_WORK REQUIRED:_
Locate the string "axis" in the listing below. Copy every line where it is found.

_DATASET SECTION:_
□ □ □ □
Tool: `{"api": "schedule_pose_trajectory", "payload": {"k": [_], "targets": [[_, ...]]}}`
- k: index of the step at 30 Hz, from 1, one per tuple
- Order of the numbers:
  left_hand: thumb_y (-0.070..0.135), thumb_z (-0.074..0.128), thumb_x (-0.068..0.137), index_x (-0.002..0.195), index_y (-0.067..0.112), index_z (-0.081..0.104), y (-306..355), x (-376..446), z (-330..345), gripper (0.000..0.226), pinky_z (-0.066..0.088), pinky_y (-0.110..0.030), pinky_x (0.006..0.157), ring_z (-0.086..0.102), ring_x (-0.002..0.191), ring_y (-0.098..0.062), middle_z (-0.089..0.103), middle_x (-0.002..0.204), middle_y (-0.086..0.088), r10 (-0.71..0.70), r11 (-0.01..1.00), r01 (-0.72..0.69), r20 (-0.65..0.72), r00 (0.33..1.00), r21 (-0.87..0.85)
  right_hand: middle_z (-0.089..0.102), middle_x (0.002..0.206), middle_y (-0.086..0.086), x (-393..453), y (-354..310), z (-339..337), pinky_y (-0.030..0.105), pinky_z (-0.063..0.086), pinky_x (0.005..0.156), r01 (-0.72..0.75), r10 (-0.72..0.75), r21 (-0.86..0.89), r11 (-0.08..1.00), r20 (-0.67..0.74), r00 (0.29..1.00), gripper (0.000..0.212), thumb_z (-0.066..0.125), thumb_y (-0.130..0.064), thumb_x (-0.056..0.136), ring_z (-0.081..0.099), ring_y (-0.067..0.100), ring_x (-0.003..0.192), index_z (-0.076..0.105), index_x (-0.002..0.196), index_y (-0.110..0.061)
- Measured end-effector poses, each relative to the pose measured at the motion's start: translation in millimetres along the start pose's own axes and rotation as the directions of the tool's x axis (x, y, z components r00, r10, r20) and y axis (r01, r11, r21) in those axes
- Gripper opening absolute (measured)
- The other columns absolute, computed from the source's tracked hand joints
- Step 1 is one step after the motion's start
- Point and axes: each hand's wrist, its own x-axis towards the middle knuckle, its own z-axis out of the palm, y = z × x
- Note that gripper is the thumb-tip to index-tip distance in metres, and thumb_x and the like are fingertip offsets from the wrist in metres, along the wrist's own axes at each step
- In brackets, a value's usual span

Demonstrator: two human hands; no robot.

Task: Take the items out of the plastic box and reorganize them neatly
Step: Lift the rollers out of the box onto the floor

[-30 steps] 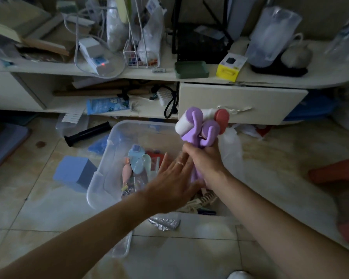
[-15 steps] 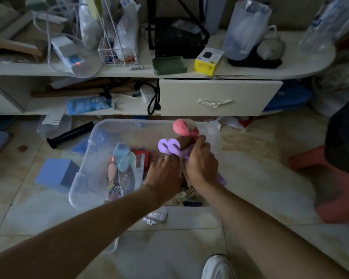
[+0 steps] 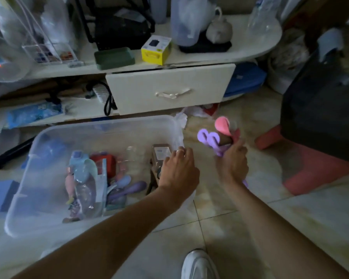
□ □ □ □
_RESPONSE FOR THIS EXERCISE:_
- Measured end-effector poses, each relative to the pose measured at the motion's start: translation in millimetres along the start pose's own axes and rotation as the directions of the tool's x axis (x, y, z components r00, r10, r20) and y axis (r01, r11, r21) in those axes
- Point and axes: each hand's wrist, its own x-axis towards the middle knuckle, its own z-axis out of the palm, y = z × x

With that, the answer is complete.